THE DATA section start

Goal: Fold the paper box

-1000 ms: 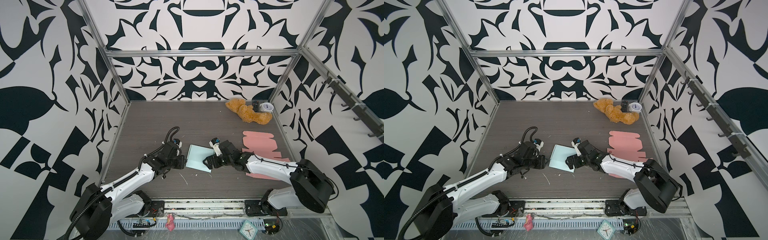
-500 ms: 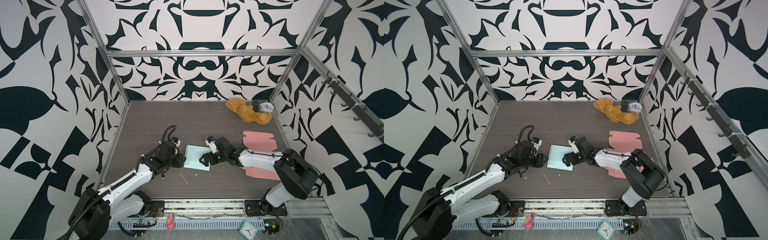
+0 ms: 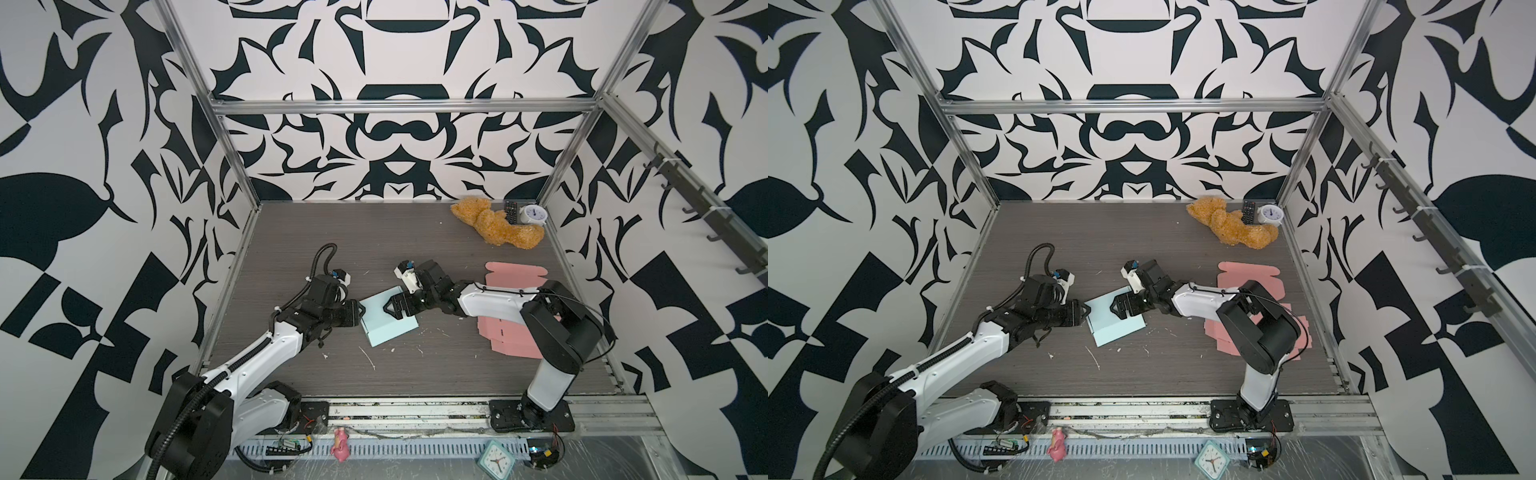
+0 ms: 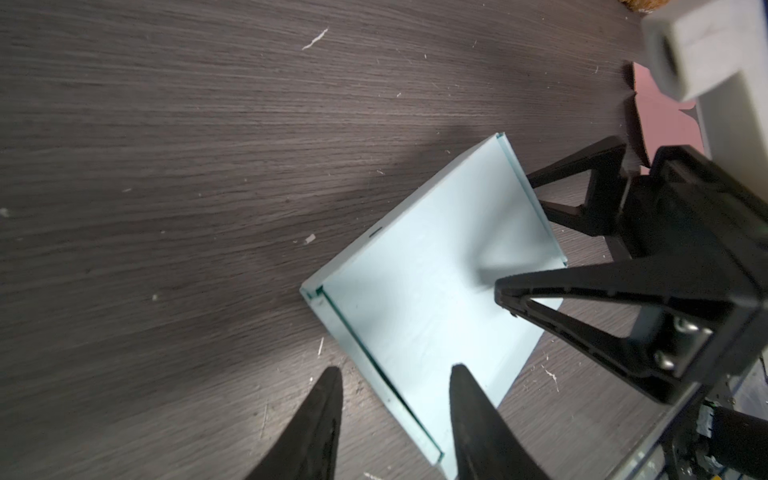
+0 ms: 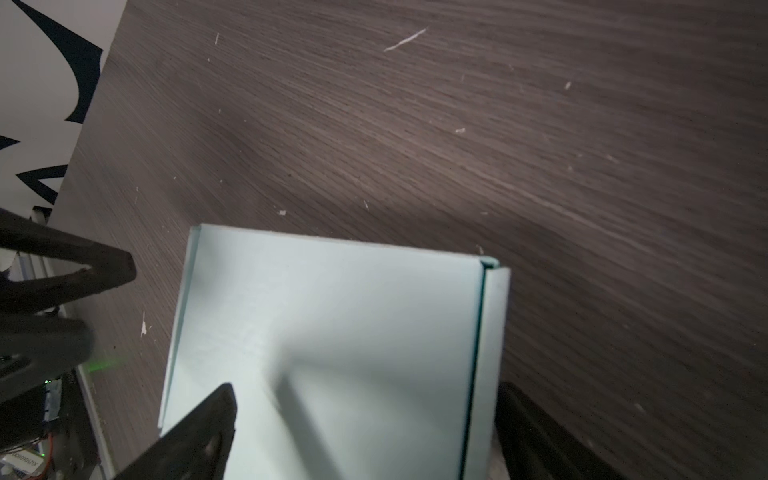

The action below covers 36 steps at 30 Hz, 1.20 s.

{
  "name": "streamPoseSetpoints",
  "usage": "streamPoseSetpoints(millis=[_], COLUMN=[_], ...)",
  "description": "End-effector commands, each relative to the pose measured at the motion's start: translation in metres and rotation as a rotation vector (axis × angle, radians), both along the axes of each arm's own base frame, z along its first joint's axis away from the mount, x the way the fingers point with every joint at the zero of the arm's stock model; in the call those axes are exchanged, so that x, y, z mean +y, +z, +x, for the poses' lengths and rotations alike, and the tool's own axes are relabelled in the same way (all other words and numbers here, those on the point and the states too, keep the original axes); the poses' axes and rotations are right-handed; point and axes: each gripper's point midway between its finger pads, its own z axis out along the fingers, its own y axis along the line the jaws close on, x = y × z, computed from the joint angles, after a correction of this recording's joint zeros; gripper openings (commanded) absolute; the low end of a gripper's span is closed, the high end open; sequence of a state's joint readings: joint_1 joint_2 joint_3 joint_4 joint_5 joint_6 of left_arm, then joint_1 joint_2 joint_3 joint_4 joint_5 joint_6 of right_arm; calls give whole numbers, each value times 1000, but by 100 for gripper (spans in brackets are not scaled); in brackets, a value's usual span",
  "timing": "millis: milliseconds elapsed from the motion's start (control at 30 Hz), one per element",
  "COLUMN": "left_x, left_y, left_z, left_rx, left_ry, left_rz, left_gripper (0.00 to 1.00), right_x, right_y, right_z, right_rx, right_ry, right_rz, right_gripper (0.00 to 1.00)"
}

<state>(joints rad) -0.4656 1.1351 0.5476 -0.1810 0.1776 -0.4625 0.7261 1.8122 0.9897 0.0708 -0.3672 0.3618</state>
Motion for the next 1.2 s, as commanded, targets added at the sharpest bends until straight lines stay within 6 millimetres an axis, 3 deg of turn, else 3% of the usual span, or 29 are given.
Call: streamPoseSetpoints(millis=[0, 267, 433, 467, 567, 867, 1167], left_x=[-1, 5, -4, -5, -7, -11, -13], left_y=[8, 9, 6, -4, -9, -14, -18], left_z=[12, 31, 30, 27, 22, 5, -1], left_rx=[-29, -13, 18, 54, 69, 116, 138], left_ry=[-2, 20, -21, -26, -39, -74, -66], left_rz=[-29, -103, -145, -142, -153, -189, -200], left_gripper=[46, 46, 48, 48, 48, 52, 53], right_x=[18, 42, 50, 51, 49, 25, -32], right_y=[17, 18, 21, 24, 31, 48, 63], right_z=[6, 8, 13, 14, 20, 31, -2], right_rx=[-33, -24, -28, -35, -66, -159, -189], right_ry=[60, 127, 145, 145, 128, 60, -4], right_rz=[45, 68, 78, 82, 65, -43, -150], right_gripper=[98, 97, 98, 98, 98, 98, 95])
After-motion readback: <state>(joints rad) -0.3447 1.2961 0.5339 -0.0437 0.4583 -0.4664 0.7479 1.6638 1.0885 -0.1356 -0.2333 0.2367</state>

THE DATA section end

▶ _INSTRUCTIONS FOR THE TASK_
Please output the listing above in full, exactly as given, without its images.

▶ _EXERCISE SOLUTION_
Goal: Fold the paper box

-1000 ms: 
-500 ms: 
+0 ms: 
+0 ms: 
+0 ms: 

The action below covers 36 steps at 30 Hz, 1.20 s.

{
  "name": "streamPoseSetpoints",
  "usage": "streamPoseSetpoints(millis=[_], COLUMN=[_], ...)",
  "description": "End-effector commands, each relative to the pose measured at the motion's start: translation in metres and rotation as a rotation vector (axis × angle, radians), both along the axes of each arm's own base frame, z along its first joint's axis away from the mount, x the way the fingers point with every joint at the zero of the arm's stock model; in the call those axes are exchanged, so that x, y, z mean +y, +z, +x, for the poses' lengths and rotations alike, and the tool's own axes are relabelled in the same way (all other words and numbers here, those on the point and the states too, keep the original axes); the poses' axes and rotations are right-handed; point and axes: each gripper's point midway between its finger pads, its own z axis out along the fingers, its own y axis along the line the jaws close on, x = y × z, computed from the joint angles, after a correction of this recording's joint zeros; gripper openings (commanded) absolute; the low end of a gripper's span is closed, the high end open; sequence of a state's joint readings: joint_1 joint_2 joint_3 joint_4 joint_5 joint_6 of left_arm, then joint_1 joint_2 joint_3 joint_4 joint_5 joint_6 of right_arm; calls give whole numbers, each value times 1000, but by 100 for gripper (spans in brackets are not scaled); in brackets, a value's usual span",
  "timing": "millis: milliseconds elapsed from the motion's start (control at 30 Hz), one per element",
  "COLUMN": "left_x, left_y, left_z, left_rx, left_ry, left_rz, left_gripper (0.00 to 1.00), right_x, right_y, right_z, right_rx, right_ry, right_rz, right_gripper (0.00 to 1.00)"
}

<state>(joints rad) -0.4656 1.1351 0.5476 -0.1810 0.1776 -0.4625 0.7261 1.8122 0.9897 0.0708 -0.3672 0.3618</state>
Motion for the next 1.2 s, as commanded, targets added at the sharpest bends until straight lines stay within 6 millimetres an axis, 3 deg of turn, else 3% of the usual span, or 29 are given.
Call: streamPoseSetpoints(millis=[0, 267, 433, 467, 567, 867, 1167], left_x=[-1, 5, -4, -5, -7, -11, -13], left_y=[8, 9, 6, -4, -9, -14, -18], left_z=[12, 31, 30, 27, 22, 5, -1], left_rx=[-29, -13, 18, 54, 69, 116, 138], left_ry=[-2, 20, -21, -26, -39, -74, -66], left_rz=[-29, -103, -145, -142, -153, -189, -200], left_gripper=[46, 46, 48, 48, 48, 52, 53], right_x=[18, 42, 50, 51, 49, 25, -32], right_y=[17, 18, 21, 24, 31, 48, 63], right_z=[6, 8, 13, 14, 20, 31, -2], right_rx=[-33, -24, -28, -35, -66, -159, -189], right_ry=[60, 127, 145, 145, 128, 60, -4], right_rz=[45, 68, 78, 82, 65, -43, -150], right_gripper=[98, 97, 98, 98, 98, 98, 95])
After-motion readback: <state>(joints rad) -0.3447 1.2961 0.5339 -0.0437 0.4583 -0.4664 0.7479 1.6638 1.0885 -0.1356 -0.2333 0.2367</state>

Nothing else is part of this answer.